%%
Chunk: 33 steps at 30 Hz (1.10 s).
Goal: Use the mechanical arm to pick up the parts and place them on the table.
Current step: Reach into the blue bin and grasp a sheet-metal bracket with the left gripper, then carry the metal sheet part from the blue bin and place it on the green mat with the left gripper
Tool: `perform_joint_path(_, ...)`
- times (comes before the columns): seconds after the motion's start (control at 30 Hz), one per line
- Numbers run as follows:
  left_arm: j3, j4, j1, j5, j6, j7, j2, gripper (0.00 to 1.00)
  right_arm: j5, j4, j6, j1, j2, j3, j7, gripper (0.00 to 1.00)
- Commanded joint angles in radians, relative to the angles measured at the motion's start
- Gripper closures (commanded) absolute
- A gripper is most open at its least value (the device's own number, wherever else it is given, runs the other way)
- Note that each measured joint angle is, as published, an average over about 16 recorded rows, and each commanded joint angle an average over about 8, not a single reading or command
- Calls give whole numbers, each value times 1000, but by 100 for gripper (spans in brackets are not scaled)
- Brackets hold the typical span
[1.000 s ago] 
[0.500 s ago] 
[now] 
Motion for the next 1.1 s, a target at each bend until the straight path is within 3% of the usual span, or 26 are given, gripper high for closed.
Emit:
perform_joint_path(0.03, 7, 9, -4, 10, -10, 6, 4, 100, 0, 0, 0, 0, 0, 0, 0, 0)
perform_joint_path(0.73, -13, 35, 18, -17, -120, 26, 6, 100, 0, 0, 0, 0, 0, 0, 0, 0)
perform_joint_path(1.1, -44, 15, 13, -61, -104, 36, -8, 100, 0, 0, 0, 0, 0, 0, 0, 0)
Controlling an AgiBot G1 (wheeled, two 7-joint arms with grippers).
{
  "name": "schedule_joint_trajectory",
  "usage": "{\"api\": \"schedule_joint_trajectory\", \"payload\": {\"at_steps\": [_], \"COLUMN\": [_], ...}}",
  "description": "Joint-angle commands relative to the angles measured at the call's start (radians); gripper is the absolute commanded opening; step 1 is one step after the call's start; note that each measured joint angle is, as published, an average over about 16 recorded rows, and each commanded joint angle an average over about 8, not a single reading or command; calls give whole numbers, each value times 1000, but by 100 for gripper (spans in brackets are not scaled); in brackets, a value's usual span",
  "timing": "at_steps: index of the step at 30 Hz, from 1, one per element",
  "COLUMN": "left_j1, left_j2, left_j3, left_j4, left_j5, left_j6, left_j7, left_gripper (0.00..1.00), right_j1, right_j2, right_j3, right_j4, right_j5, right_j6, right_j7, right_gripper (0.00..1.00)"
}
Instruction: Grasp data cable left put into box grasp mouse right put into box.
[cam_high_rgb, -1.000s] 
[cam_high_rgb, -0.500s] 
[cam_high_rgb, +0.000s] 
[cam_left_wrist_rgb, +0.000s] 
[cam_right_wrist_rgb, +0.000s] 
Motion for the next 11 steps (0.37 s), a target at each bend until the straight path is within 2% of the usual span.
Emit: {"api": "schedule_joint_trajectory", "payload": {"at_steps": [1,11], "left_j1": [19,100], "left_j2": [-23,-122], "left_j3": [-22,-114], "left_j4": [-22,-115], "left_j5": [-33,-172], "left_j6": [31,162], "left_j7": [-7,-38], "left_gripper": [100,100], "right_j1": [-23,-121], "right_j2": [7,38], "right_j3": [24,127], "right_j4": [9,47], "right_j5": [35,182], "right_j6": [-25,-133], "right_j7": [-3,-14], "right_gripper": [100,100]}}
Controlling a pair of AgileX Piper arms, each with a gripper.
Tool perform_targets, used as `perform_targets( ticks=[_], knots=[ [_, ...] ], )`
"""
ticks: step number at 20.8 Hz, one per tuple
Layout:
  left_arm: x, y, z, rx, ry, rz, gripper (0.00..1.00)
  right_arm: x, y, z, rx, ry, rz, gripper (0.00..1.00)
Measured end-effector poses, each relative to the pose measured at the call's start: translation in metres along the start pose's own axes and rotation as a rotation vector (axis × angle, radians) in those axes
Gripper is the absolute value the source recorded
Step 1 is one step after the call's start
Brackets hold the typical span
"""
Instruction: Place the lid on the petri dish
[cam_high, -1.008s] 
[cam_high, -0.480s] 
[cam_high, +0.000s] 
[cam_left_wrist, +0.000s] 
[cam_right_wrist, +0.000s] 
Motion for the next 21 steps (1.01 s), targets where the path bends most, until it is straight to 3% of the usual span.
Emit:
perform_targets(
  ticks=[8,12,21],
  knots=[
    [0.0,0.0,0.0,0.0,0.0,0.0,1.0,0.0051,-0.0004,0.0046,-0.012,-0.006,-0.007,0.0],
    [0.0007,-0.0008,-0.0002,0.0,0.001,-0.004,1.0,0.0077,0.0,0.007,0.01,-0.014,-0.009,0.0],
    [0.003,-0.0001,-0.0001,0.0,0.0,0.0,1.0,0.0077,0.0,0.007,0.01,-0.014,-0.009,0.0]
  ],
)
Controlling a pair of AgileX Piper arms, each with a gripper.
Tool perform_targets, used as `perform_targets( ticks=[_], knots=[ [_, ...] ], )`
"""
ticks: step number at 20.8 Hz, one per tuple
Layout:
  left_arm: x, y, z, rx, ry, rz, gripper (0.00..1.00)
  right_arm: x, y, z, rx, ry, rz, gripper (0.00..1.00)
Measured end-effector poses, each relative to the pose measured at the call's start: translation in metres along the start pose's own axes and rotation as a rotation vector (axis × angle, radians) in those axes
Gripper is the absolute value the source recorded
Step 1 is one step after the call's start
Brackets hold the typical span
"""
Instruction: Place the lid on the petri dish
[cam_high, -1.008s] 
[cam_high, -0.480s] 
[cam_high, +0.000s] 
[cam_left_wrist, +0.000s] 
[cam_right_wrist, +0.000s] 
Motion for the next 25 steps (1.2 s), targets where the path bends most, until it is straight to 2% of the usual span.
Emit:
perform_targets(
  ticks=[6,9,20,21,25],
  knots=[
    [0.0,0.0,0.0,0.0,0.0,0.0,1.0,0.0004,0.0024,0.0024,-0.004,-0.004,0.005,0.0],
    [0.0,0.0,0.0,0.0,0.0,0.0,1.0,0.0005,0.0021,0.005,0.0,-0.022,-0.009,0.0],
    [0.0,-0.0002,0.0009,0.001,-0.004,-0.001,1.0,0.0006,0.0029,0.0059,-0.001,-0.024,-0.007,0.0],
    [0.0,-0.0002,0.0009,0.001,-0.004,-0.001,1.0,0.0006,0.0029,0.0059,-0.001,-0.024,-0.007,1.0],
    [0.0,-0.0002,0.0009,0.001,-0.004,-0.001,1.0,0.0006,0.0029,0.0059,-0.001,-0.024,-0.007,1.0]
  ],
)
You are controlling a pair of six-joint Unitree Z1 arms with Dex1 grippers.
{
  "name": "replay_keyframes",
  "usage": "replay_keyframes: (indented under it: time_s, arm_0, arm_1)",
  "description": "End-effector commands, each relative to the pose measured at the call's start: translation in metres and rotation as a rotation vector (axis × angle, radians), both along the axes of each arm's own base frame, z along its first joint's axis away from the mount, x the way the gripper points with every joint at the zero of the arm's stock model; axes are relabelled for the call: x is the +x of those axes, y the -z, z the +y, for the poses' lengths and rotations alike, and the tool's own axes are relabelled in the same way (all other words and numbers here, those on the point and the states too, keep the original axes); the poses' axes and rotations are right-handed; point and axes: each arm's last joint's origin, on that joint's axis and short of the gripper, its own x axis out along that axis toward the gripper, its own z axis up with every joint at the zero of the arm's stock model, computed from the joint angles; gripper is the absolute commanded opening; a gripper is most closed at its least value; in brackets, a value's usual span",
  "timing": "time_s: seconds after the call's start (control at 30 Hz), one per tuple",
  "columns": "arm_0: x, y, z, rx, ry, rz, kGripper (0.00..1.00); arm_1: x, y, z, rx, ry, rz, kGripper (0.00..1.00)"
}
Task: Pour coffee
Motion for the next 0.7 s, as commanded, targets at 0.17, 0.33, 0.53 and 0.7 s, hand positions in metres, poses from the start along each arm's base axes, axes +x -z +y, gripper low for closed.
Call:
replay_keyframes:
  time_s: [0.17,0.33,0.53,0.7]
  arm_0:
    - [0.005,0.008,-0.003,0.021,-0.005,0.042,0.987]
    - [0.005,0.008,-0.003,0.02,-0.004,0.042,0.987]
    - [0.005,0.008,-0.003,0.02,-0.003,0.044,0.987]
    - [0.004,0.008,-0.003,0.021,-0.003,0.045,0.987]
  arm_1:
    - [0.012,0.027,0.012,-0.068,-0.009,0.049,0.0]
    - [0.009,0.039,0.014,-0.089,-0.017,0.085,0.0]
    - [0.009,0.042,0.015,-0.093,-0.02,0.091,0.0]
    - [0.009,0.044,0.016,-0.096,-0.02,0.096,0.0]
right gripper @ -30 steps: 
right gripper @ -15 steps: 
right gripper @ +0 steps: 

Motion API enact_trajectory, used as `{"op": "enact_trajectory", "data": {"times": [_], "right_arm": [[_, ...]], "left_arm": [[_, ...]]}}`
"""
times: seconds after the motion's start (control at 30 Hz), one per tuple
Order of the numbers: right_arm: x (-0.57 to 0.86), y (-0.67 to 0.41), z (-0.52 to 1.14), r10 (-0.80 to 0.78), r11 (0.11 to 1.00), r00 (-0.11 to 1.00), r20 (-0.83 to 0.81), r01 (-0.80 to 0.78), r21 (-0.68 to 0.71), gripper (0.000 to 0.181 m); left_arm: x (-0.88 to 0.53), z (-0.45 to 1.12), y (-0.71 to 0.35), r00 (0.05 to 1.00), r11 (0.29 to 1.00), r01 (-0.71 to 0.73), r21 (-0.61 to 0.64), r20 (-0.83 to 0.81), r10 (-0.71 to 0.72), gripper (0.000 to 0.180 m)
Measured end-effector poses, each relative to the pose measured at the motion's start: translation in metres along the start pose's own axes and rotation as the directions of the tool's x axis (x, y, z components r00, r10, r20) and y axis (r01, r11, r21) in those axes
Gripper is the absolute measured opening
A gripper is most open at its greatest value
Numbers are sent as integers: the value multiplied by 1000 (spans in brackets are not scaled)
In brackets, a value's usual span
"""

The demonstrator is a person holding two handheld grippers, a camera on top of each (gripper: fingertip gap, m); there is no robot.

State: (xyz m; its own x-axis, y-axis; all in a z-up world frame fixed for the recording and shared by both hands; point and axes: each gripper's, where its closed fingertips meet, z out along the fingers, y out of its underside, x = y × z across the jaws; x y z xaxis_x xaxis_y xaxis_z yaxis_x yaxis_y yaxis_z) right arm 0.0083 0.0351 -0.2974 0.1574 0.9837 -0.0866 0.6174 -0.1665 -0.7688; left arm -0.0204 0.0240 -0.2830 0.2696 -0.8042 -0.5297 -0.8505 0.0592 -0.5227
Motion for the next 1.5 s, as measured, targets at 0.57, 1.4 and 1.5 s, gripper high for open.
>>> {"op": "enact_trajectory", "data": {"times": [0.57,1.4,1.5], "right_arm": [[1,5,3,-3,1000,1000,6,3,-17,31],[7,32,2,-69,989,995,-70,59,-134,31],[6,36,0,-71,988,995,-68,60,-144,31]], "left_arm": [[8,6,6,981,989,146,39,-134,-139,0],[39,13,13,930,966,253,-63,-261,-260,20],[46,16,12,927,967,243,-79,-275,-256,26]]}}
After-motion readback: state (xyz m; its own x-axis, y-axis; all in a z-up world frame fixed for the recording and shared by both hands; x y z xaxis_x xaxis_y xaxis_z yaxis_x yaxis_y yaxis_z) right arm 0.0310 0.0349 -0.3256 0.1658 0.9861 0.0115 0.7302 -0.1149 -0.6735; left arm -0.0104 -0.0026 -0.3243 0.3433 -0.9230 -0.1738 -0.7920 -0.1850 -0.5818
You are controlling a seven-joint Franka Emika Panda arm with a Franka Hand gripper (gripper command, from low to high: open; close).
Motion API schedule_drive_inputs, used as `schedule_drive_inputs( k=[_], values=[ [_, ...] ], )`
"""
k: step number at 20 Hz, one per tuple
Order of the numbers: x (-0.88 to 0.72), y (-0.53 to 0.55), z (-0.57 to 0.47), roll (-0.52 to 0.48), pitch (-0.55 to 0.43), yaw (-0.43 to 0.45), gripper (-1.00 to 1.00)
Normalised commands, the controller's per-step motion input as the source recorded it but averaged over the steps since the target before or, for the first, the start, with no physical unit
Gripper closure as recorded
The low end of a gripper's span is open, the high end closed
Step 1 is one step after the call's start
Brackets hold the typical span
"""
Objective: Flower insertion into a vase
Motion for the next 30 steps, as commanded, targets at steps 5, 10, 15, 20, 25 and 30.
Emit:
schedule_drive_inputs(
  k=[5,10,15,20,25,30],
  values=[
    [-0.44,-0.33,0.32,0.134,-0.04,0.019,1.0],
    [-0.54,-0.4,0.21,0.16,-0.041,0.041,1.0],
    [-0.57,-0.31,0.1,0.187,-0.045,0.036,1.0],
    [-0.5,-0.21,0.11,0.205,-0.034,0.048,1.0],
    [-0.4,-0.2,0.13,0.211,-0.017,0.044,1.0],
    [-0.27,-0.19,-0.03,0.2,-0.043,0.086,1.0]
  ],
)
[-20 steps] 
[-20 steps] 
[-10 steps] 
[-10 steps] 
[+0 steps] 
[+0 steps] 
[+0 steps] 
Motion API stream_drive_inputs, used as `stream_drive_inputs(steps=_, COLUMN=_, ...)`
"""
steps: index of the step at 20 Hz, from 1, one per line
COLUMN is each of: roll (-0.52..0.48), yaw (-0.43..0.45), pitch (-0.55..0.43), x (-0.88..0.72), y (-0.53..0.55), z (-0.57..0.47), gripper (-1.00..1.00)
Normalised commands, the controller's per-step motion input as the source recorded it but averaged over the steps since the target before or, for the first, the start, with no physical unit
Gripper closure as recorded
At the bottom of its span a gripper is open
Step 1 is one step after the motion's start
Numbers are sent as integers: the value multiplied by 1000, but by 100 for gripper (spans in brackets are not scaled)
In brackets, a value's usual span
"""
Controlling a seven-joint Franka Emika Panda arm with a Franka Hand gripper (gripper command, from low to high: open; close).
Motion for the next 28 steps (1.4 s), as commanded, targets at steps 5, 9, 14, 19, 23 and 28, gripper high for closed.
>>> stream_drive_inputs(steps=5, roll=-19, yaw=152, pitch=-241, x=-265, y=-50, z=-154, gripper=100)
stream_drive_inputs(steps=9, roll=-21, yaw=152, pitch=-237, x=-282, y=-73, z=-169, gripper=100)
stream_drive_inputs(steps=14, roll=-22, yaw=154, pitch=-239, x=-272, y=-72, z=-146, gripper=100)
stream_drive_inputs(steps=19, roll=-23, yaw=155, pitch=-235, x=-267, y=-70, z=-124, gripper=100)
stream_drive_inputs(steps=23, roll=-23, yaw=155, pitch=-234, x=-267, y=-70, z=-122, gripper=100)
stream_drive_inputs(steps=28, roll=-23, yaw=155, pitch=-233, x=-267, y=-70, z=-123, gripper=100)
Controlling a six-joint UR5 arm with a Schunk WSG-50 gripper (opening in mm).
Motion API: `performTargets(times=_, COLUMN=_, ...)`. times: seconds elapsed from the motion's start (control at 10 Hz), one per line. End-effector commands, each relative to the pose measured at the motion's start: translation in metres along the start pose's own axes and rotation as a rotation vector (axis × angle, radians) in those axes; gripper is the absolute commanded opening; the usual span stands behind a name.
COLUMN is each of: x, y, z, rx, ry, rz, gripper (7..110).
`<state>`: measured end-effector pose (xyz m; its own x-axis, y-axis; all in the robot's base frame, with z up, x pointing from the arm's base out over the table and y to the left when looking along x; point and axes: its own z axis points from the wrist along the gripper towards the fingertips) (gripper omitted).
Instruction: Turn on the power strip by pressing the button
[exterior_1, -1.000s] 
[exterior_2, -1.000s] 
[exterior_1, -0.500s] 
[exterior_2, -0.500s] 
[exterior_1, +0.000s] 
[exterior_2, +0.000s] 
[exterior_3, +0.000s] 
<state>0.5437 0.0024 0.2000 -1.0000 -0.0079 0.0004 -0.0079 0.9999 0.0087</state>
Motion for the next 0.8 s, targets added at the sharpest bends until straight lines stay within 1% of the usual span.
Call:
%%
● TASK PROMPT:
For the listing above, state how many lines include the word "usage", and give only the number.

● WORKED SOLUTION:
2